A sad, touching tale of friendship and a smart, subtle dialogue on just where a culture’s stories come from.

Whiting winner Nunez (A Feather on the Breath of God, 1995, etc.) spins a moving tale about the unlikely friendship between a recently successful young writer and the old neighbor who seeks her.

On the publication of her first book, the unnamed narrator begins to receive letters from friends and old fans. Some are well-wishers she once knew, while others want advice or assistance in becoming writers themselves. Rouenna is both, a woman who grew up in the same Staten Island project, but whose life took a dramatically different turn when she became a nurse and went to Vietnam. At first, Rouenna asks for help in writing her life story. The narrator instinctively refuses, but a relationship nevertheless ensues. Only when Rouenna commits suicide, however, does the narrator—recently preoccupied by a failed romance of her own that sent her running to New England to teach, with periodic visits to Rouenna down south—begin to reflect on the meaning of their friendship. Pleasing though the story of this friendship is, the subtext of Rouenna’s many harrowing tales of Vietnam is more interesting, most of the language and tension in these sections coming from the vast amount of Vietnam literature that the narrator admits to having studied. Vietnam, it seems, is America’s repository of trauma.
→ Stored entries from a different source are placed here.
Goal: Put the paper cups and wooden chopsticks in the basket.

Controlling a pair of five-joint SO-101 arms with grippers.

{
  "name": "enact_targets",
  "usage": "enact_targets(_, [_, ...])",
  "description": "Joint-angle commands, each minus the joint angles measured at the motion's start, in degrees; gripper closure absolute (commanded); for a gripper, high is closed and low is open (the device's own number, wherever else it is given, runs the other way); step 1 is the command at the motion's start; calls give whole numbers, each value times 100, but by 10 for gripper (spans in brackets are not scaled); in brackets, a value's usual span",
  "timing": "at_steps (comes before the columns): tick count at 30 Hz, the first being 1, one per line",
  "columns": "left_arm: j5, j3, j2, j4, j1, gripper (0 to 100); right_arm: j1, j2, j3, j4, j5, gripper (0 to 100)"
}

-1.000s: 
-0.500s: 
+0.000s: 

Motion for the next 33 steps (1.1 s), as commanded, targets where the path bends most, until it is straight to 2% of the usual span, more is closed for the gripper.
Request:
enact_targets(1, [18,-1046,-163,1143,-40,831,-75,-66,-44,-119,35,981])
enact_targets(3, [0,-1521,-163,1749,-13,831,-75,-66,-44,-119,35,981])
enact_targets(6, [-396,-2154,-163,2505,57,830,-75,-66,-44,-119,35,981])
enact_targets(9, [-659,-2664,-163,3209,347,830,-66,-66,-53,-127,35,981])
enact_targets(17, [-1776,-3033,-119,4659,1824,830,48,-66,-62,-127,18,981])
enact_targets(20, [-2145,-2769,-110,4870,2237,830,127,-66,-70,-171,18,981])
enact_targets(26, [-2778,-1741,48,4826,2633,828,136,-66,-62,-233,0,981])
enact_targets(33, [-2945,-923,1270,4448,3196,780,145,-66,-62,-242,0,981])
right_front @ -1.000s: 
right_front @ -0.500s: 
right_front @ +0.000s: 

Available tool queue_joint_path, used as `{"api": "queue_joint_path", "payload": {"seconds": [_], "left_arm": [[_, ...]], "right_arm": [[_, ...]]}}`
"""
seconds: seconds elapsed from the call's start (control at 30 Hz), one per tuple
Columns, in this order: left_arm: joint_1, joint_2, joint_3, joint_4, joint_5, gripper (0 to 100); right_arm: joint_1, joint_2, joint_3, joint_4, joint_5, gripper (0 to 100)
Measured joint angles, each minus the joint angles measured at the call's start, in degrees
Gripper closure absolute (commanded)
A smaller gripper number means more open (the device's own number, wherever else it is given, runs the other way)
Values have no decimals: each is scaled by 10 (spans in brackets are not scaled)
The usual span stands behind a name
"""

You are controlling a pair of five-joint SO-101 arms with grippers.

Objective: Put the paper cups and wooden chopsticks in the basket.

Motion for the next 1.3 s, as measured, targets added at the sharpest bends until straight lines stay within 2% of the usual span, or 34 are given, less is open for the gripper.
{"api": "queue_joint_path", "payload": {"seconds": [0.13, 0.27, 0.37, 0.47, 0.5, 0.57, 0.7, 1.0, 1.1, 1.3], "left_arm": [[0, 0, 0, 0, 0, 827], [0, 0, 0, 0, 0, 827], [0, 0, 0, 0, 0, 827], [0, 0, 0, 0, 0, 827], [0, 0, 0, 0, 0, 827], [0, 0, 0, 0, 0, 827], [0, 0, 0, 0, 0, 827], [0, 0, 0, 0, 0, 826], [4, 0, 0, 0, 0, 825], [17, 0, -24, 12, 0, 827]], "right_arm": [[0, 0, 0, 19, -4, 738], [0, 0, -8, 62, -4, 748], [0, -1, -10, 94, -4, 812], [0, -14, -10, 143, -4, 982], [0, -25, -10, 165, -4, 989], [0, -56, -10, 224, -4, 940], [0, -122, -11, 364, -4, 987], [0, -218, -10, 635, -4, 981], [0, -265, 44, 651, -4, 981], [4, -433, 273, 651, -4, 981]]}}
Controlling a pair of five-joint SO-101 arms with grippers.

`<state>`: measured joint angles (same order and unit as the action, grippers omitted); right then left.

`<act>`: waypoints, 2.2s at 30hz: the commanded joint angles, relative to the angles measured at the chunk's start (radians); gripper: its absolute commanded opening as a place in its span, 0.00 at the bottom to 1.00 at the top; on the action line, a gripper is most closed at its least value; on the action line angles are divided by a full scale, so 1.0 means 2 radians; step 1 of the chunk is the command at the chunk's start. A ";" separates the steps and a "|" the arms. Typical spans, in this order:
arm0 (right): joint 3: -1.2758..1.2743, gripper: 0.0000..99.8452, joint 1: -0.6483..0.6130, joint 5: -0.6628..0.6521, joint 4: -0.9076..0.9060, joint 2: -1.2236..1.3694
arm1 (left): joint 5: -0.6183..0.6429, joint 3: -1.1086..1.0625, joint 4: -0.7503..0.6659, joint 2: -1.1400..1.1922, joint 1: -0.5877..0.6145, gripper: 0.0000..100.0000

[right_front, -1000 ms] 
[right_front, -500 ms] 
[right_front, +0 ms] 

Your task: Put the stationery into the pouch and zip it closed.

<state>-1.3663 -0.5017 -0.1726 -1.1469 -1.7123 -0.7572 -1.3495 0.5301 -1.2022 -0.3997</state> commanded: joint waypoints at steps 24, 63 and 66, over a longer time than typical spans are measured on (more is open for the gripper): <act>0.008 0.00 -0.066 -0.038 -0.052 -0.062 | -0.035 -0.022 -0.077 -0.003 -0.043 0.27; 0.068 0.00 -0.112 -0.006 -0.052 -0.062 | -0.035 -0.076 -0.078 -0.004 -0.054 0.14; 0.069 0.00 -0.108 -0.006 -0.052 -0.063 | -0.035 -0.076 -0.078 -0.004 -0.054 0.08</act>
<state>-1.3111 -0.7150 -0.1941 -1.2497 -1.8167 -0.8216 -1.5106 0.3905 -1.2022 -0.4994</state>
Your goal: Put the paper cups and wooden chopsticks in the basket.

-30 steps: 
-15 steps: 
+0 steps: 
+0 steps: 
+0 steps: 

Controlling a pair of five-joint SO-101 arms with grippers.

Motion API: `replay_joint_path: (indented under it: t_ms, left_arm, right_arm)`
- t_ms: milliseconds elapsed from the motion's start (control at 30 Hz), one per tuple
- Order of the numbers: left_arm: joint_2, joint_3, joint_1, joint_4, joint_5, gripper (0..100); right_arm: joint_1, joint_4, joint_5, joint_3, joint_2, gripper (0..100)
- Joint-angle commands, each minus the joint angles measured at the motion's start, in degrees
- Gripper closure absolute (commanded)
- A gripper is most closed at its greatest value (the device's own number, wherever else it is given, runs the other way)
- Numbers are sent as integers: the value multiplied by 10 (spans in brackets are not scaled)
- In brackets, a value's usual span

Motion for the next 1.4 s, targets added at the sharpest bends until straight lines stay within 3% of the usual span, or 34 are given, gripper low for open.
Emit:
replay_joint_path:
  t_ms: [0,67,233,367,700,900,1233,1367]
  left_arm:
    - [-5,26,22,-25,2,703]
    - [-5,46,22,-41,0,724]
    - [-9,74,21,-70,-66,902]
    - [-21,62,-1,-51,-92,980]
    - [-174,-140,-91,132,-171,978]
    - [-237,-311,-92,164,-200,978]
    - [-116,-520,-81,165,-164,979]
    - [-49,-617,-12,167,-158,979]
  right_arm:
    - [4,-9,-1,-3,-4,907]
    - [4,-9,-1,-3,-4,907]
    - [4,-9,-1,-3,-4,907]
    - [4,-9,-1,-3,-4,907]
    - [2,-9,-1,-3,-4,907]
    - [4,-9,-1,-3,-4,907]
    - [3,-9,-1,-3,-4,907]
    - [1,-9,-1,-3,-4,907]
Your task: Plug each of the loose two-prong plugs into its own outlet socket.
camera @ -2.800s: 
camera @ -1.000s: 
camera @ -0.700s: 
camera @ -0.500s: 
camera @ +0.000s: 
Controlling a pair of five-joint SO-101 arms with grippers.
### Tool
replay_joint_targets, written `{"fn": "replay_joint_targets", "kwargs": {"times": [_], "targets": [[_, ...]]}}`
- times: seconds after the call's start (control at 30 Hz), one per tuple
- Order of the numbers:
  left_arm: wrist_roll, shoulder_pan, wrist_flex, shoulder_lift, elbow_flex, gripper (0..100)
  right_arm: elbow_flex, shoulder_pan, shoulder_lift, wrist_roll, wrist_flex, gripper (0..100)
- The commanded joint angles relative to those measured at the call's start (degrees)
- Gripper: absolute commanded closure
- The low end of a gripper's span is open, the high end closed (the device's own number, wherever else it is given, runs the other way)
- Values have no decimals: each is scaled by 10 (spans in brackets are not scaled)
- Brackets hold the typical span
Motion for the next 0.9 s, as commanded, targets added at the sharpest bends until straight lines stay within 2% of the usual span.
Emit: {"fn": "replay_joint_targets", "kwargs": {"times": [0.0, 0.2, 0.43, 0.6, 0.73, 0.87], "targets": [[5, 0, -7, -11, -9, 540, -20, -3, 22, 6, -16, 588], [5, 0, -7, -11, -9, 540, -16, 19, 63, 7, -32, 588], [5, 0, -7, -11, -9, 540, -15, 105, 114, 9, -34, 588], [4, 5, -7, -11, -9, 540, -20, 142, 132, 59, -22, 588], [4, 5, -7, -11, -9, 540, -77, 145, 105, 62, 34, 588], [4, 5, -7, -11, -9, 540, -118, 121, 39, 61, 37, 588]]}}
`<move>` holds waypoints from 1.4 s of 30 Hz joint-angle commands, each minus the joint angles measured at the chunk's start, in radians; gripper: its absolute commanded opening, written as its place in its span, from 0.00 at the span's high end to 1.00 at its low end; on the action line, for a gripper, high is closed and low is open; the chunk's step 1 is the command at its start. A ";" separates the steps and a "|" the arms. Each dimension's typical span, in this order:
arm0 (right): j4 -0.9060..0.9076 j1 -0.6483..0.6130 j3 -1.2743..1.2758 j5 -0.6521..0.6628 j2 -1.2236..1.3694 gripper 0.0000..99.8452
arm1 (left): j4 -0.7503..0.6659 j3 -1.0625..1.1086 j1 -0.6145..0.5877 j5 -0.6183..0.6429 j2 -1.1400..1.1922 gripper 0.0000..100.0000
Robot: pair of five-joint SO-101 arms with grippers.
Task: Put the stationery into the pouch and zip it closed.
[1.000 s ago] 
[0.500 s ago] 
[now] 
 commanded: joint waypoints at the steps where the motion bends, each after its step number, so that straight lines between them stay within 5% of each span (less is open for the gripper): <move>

The narrator worries that the real event may be buried under its many literary uses, but this reservation does not prevent her from pressing it into service as well. Rouenna is real, but she is also the narrator’s sharer; Rouenna’s possible post-traumatic stress disorder is kin to the chrysalis that the narrator crawls into when her romance falls apart. Rouenna’s death allows the narrator to transform her completely into a character who is at once another person and a mirror image of her own haunted self.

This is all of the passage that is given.